Subcellular Localization Analysis of NbFLAs
Bioinformatics analysis based on the NbFLA amino acid sequences suggested that all of them could locate to membranes, and only NbFLA4 was predicted to locate in both the nucleus and membranes (Table 1). To validate these predictions, we selected one NbFLA in each subclass (NbFLA4/6/31/32) to analyze their localization by laser confocal microscopy. AtP1P2A-GFP was used as membrane marker[43]. The results showed that while NbFLA6 and NbFLA32 were only located in membranes, NbFLA4 was present both in membranes and the nucleus, consistent with the predictions (Fig. 6).
A GPI anchored signal is vital for membrane localization and is predicted in about two thirds of AtFLAs and PtrFLAs and in 20 of 38 (53%) of NbFLAs (Table 1).

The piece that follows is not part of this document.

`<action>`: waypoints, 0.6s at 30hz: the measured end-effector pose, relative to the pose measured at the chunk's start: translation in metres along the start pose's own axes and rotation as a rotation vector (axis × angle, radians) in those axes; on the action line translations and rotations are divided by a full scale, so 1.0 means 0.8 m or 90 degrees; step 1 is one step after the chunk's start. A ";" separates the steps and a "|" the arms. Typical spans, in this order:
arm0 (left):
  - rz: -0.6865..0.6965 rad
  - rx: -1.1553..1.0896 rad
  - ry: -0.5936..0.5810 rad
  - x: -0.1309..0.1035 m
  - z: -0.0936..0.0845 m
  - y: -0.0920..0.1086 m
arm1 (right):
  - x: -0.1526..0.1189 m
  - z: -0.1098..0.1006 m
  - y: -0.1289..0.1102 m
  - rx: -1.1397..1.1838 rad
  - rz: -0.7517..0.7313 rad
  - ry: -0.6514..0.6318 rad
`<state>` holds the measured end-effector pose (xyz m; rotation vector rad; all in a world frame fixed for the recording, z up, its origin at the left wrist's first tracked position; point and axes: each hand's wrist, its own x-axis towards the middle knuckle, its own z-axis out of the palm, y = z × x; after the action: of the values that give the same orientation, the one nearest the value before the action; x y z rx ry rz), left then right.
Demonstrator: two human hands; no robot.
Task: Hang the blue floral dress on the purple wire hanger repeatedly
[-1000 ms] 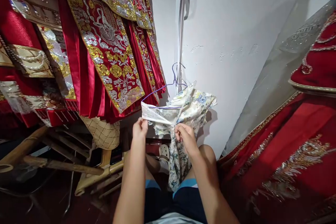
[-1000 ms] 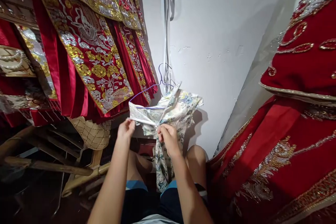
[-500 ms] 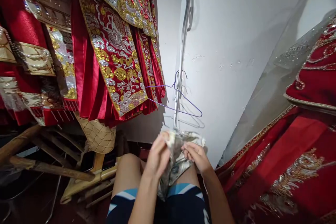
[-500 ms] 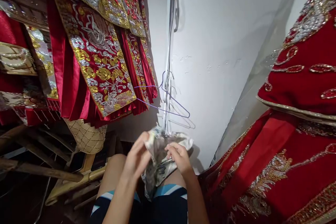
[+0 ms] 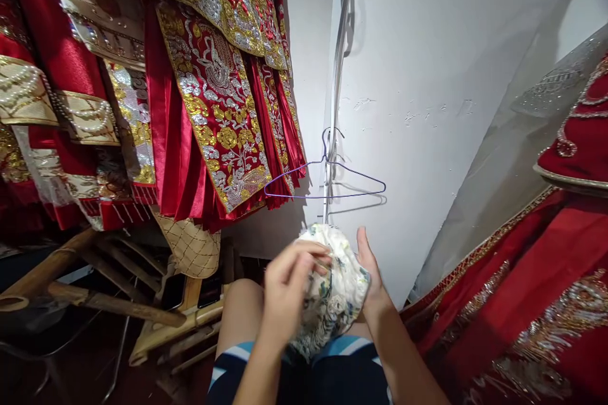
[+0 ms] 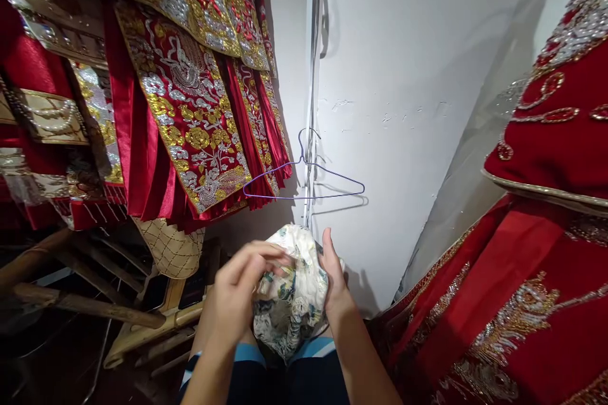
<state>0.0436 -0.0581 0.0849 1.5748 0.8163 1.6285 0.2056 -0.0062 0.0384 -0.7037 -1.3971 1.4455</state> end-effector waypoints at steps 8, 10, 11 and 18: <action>-0.169 0.078 -0.251 0.047 -0.046 -0.031 | 0.034 0.008 -0.080 0.002 0.125 -0.214; -0.206 0.217 -0.376 0.034 -0.057 -0.048 | 0.036 -0.013 -0.102 -0.141 0.023 -0.160; -0.218 0.291 -0.429 0.027 -0.065 -0.056 | 0.039 -0.027 -0.110 -0.229 -0.047 -0.108; -0.098 0.551 -0.354 0.045 -0.127 -0.074 | 0.111 -0.110 -0.078 -0.399 -0.214 0.226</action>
<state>-0.0539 0.0077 0.0495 2.3125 1.3637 0.6434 0.2677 0.1013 0.1017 -0.9990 -1.5911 0.5744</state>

Among the four selected NbFLAs, only NbFLA31 was not GPI anchored. Correspondingly, although a plasmolysis experiment confirmed the membrane localization of NbFLA31, a diffused red fluorescence could also be observed in the cytoplasm (Fig. 6 and Additional file 6: Fig. S2).

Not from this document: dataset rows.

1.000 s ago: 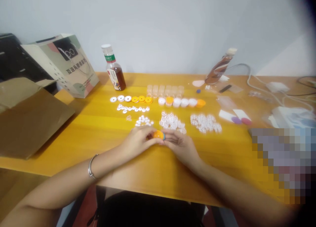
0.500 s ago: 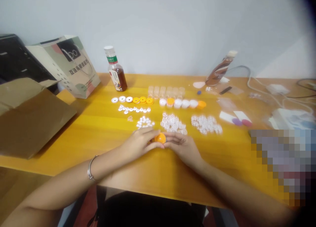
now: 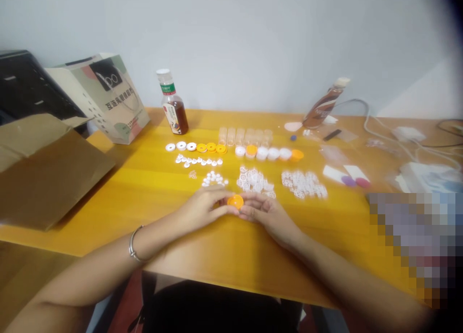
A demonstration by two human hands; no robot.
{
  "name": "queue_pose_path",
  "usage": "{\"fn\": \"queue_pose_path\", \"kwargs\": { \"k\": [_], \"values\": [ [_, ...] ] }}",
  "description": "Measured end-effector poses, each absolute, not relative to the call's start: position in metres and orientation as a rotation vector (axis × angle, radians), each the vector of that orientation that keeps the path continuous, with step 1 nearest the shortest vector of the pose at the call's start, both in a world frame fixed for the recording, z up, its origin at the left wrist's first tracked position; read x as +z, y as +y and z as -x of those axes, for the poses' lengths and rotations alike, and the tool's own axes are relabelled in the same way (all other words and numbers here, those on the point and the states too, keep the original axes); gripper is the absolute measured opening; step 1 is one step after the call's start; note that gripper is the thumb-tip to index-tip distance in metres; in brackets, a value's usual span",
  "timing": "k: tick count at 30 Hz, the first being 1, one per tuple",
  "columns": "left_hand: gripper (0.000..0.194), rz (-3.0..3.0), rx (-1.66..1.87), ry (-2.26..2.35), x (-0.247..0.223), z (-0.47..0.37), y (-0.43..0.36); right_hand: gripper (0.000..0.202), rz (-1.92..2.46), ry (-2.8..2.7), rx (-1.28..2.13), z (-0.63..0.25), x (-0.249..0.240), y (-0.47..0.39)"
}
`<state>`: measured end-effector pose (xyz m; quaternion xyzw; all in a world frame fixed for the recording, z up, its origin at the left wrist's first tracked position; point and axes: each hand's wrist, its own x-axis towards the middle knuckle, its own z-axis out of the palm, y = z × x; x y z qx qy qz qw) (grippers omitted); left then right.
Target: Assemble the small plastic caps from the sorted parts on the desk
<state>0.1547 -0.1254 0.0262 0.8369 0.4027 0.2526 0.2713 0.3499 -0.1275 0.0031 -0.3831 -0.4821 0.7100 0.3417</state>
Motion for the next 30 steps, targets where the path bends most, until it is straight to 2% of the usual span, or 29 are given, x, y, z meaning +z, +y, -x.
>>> {"fn": "queue_pose_path", "kwargs": {
  "k": [7,18,24,30],
  "values": [
    [0.029,-2.23,0.683,1.085,0.03,-0.155,-0.127,0.034,1.015,-1.333,1.789,-0.348,0.004,-0.126],
    [0.03,-2.148,0.754,1.149,0.03,-0.155,-0.124,0.03,1.07,-1.342,1.732,-0.348,0.001,-0.124],
    [0.029,-2.35,0.784,1.292,0.038,-0.155,-0.061,0.032,1.087,-1.324,1.704,-0.349,0.001,-0.123],
    [0.023,-2.556,0.493,1.472,0.028,-0.17,-0.003,0.032,1.079,-1.306,1.701,-0.351,0.002,-0.123]
  ]
}}
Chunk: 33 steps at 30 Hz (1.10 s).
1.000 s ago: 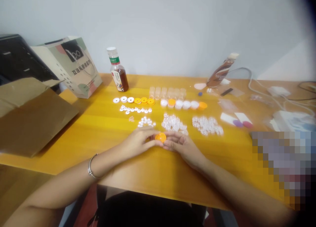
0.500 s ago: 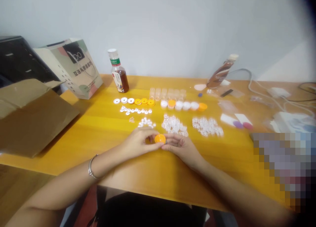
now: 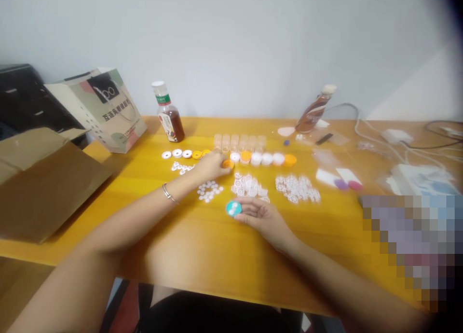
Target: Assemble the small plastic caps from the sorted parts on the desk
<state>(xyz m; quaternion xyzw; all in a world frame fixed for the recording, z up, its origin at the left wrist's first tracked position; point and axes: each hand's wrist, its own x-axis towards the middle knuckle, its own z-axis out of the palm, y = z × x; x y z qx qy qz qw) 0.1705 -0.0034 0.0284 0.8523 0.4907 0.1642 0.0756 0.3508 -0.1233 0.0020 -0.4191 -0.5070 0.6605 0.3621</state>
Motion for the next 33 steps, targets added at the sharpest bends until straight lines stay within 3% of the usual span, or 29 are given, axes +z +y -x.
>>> {"fn": "queue_pose_path", "kwargs": {
  "k": [14,19,22,27,33],
  "values": [
    [0.011,-2.615,0.477,1.391,0.026,-0.194,0.037,0.035,1.08,-1.316,1.693,-0.353,0.002,-0.124],
    [0.009,-2.572,0.651,1.369,0.045,-0.176,0.012,0.034,1.069,-1.326,1.672,-0.353,0.004,-0.125],
    [0.01,-2.223,0.874,1.128,0.051,-0.156,-0.023,0.033,1.082,-1.319,1.622,-0.353,0.007,-0.126],
    [0.016,-1.51,0.784,0.923,0.037,-0.138,-0.08,0.033,1.112,-1.313,1.504,-0.353,0.011,-0.127],
    [0.025,-1.313,0.801,0.832,0.02,-0.145,-0.102,0.032,1.102,-1.323,1.469,-0.351,0.009,-0.127]
  ]
}}
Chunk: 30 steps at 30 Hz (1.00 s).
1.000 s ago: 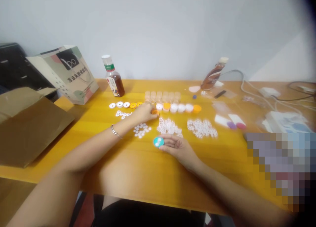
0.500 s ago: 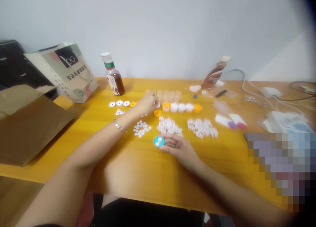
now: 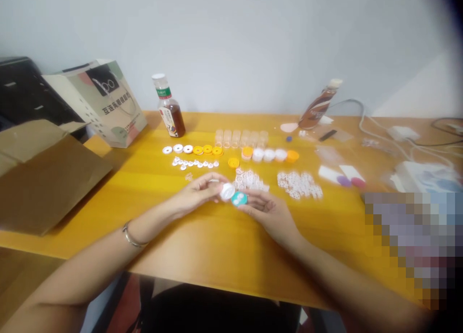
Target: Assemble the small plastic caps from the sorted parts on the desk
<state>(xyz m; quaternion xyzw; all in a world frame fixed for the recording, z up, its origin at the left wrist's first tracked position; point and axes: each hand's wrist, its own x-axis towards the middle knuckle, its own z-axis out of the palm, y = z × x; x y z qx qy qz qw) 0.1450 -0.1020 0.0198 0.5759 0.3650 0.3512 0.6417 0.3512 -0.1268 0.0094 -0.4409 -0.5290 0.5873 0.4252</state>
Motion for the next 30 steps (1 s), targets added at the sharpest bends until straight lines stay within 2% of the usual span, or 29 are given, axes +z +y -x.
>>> {"fn": "queue_pose_path", "kwargs": {
  "k": [3,7,14,30],
  "values": [
    [0.036,-1.343,0.757,0.816,0.02,-0.149,-0.103,0.032,1.107,-1.311,1.471,-0.351,0.009,-0.126],
    [0.03,-1.316,0.725,0.809,0.021,-0.15,-0.103,0.031,1.1,-1.31,1.468,-0.352,0.01,-0.126],
    [0.036,-1.413,0.681,0.776,0.02,-0.149,-0.101,0.031,1.07,-1.366,1.448,-0.35,0.009,-0.128],
    [0.031,-2.358,0.687,1.084,0.027,-0.16,-0.124,0.037,1.068,-1.406,1.458,-0.349,0.006,-0.132]
  ]
}}
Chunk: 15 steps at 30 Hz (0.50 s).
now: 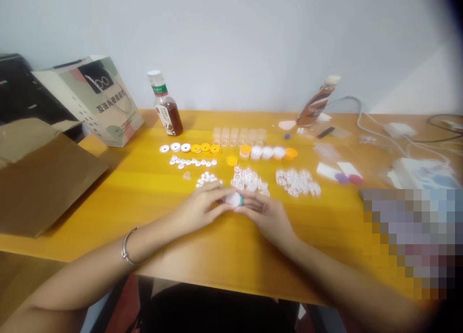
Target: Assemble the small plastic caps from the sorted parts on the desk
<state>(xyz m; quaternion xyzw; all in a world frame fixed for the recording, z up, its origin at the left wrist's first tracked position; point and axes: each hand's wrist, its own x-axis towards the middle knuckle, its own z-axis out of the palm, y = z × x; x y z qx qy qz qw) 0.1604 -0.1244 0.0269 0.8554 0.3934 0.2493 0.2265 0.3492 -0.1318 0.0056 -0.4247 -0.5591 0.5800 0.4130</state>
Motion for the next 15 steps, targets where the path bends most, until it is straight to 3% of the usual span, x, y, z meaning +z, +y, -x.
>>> {"fn": "queue_pose_path", "kwargs": {
  "k": [15],
  "values": [
    [0.035,-2.53,0.632,0.963,0.0276,-0.154,-0.1283,0.032,1.056,-1.344,1.658,-0.3489,0.0075,-0.1319]
  ]
}}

Tissue-Specific Expression of NbFLAs
To comprehensively understand the functions of NbFLAs, two or three NbFLAs from each subclass were randomly selected to analyze their expression in five different tissues (root, stem, young leaf, mature leaf and flower) by RT-qPCR (Fig. 7 and Additional file 7: Fig. S3). The expression level of all selected NbFLAs (except NbFLA4) was higher in young leaves than in mature ones. NbFLA11/18/31/32/34 were highly expressed in young leaves, and NbFLA4 were expressed highly in flowers. It was earlier reported that PtFLA6 is specifically expressed in tension wood (TW) and that decreased transcripts of PtFLA6 influenced stem dynamics[18]. In this study, NbFLA2/6/15/17, belonging to subclasses I and II, were highly expressed in stems, suggesting that they may play a role in stem dynamics.
Expression of NbFLAs Under Biotic Stress
To investigate whether NbFLAs participate in the response to pathogens, leaves of N. benthamiana were inoculated with turnip mosaic virus (TuMV), potato virus X (PVX), pepper mottle mosaic virus (PMMoV) and the bacterial pathogen Pseudomonas syringae pv tomato strain DC3000 (Pst DC3000). At 5 days post virus inoculation (dpi), or 2 days post Pst DC3000 infection, leaves were collected to study the expression pattern of 11 NbFLA genes by RT-qPCR (Fig. 8).
TuMV infection led to a huge reduction in expression of all the NbFLAs tested, especially NbFLA15/18/32/34, which all decreased by more than 99%. PVX or PMMoV infection usually induced a modest reduction in expression, although NbFLA6 was slightly upregulated by PVX. The bacterial pathogen Pst DC3000 decreased expression of most NbFLAs by 73-99% but, in contrast, NbFLA4 and NbFLA7 were substantially upregulated. These results show that most NbFLAs are substantially affected by TuMV and Pst DC3000 and may therefore play roles in post-infection responses.